**Problem**
Every line from the one containing "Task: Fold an" to the one containing "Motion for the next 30" in the records below, both included, must be set down exactly, and no other line.
*** Opening of Data ***
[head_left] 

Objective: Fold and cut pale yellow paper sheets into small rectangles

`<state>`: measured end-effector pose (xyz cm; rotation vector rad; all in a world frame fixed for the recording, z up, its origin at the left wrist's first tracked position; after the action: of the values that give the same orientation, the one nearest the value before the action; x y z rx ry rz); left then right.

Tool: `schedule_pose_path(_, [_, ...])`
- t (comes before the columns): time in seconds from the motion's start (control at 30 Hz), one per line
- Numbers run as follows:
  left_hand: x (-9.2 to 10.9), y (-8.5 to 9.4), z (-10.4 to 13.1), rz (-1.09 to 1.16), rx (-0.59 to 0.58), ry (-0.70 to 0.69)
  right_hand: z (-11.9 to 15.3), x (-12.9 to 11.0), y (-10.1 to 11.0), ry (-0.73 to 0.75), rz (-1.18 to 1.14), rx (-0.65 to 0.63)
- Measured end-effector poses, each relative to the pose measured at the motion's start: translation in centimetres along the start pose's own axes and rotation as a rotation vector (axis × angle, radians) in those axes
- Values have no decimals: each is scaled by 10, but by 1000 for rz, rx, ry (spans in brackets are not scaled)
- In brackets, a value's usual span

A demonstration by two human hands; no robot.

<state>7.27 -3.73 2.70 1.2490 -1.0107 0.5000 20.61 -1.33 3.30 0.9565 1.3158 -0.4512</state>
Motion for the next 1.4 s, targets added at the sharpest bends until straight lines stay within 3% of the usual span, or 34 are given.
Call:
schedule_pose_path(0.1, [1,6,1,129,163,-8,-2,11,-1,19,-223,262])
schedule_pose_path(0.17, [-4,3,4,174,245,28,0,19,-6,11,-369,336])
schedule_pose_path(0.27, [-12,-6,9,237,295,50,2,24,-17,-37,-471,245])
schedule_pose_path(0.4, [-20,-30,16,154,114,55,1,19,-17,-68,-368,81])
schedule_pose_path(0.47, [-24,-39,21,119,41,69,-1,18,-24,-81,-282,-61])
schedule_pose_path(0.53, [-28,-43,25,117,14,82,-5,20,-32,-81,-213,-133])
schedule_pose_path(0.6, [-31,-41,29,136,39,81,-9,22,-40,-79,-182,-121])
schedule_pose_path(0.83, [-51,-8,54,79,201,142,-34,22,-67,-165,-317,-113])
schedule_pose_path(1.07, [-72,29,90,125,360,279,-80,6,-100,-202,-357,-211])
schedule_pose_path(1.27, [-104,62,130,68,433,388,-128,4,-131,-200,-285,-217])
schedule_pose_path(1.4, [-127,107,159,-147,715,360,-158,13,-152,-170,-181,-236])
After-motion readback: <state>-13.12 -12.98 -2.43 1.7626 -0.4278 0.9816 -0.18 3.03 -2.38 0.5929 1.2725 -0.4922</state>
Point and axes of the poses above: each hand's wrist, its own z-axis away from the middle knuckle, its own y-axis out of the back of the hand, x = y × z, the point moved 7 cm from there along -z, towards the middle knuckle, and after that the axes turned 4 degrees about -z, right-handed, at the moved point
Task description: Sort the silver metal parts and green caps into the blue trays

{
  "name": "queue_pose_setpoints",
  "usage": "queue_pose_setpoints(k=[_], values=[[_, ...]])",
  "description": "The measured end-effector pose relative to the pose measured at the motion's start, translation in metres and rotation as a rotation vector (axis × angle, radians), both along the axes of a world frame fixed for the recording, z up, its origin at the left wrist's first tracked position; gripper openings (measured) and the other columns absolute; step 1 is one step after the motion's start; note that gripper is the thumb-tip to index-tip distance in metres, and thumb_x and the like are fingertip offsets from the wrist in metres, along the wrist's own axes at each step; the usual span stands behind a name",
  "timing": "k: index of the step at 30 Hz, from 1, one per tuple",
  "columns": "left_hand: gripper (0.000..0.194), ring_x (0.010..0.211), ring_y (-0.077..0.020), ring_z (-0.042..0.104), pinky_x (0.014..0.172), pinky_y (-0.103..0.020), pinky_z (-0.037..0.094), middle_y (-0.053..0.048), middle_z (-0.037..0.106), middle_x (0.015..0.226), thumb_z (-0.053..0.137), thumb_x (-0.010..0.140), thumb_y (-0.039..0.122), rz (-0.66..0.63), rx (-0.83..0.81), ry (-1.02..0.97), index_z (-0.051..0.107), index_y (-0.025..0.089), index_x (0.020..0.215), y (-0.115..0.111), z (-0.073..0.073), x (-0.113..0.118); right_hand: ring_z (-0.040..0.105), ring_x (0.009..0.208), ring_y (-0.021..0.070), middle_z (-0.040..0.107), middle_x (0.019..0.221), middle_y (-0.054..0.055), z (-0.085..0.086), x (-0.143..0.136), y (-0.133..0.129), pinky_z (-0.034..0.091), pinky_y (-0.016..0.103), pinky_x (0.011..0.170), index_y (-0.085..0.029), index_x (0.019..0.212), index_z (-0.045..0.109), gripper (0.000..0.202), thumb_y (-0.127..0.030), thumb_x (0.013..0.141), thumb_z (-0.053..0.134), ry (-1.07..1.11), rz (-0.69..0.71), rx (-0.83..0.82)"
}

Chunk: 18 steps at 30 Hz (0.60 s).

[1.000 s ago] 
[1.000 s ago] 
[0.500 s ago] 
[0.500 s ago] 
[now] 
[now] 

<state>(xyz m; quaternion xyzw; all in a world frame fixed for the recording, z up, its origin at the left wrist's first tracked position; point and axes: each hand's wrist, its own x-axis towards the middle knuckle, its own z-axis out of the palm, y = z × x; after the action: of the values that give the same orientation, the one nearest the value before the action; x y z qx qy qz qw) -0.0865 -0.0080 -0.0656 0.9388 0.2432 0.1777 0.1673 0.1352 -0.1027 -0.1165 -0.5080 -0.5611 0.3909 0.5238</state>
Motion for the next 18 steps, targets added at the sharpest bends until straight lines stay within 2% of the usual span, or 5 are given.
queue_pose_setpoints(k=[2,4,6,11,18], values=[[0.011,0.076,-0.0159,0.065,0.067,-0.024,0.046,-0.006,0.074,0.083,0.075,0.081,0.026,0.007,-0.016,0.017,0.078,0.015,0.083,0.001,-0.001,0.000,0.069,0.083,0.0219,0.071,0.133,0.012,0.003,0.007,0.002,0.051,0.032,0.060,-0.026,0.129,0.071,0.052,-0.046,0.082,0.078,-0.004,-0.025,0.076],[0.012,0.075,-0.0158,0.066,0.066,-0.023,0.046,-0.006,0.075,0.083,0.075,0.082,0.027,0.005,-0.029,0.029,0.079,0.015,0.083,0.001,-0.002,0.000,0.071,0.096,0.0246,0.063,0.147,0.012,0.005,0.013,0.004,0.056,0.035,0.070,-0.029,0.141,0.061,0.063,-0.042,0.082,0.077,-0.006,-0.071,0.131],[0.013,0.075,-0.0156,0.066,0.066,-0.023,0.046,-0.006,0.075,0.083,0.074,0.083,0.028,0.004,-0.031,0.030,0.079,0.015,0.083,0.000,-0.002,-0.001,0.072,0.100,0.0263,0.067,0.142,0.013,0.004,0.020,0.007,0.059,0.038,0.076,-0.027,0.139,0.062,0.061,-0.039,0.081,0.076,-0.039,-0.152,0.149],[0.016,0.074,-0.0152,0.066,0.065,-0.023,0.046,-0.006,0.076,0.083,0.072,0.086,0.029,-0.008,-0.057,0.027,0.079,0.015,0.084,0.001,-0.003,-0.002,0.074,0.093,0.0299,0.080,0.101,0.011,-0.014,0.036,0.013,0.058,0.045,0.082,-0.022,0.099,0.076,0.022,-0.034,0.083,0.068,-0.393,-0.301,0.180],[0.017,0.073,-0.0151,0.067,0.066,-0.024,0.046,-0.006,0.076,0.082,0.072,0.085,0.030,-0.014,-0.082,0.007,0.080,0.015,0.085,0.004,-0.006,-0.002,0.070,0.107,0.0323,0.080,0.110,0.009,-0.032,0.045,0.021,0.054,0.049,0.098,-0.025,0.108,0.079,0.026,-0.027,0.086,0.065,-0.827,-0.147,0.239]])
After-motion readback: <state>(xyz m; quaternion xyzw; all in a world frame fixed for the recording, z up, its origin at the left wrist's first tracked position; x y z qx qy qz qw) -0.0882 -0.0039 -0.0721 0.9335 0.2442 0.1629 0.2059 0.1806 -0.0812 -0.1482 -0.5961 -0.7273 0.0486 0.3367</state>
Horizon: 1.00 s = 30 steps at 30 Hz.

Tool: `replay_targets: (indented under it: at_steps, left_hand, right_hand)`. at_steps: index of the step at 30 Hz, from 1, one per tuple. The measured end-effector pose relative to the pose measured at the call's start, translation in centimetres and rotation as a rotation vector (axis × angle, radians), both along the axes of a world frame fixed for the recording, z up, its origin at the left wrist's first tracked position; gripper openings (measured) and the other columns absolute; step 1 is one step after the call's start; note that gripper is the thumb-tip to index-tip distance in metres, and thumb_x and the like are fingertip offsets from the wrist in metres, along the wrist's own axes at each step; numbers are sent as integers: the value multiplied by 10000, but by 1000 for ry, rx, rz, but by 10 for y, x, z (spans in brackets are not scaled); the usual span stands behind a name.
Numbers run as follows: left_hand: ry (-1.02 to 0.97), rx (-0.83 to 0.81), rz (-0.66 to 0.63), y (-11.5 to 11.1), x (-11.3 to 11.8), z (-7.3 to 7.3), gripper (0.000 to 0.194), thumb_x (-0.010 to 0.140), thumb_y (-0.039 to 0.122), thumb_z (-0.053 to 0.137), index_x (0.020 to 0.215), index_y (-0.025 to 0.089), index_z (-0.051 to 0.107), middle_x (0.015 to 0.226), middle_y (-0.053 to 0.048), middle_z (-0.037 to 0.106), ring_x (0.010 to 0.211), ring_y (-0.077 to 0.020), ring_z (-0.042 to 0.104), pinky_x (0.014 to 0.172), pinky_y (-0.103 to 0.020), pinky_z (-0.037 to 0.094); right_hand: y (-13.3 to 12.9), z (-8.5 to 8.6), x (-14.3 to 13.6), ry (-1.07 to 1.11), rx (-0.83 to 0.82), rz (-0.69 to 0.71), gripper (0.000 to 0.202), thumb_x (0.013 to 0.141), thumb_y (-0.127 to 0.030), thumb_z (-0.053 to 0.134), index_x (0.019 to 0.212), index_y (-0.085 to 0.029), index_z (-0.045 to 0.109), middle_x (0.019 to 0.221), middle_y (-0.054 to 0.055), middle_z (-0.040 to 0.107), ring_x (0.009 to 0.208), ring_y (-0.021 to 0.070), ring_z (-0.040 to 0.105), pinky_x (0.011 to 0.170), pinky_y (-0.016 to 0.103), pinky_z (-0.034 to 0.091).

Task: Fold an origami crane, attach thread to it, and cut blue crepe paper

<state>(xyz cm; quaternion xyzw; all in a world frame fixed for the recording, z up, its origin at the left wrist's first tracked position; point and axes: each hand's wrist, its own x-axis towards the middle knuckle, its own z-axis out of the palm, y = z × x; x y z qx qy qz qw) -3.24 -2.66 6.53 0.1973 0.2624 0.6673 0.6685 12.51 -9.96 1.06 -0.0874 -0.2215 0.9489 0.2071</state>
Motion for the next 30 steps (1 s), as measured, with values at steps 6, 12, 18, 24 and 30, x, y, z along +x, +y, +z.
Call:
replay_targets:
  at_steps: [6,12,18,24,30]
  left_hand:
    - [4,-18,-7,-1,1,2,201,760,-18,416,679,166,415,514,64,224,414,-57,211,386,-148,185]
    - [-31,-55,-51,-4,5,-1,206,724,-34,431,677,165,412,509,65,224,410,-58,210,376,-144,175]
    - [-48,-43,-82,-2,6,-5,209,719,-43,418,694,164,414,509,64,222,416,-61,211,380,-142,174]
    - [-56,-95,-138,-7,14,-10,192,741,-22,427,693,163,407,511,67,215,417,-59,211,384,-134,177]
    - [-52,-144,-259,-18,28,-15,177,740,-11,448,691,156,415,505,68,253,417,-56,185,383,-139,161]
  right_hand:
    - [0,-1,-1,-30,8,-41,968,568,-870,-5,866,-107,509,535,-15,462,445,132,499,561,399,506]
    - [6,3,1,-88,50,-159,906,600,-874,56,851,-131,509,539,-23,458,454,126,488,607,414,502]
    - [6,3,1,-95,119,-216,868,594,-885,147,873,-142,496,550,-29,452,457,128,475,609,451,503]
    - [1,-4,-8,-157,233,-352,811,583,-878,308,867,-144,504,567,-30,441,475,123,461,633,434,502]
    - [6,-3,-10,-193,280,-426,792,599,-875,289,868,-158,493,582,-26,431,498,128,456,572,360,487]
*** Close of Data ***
**Result of this exercise**
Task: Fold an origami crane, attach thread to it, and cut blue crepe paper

<state>(xyz cm; quaternion xyzw; all in a world frame fixed for the recording, z up, its origin at the left wrist's first tracked position; point and axes: each hand's wrist, its own x-axis towards the middle knuckle, its own z-axis out of the palm, y = z × x; x y z qx qy qz qw) -3.24 -2.66 6.53 0.1973 0.2624 0.6673 0.6685 12.51 -9.96 1.06 -0.0874 -0.2215 0.9489 0.2071</state>
Motion for the next 30 steps (1 s), as measured, with values at steps 6, 12, 18, 24 and 30, x, y, z along +x, +y, +z.

Nothing further is required of this output.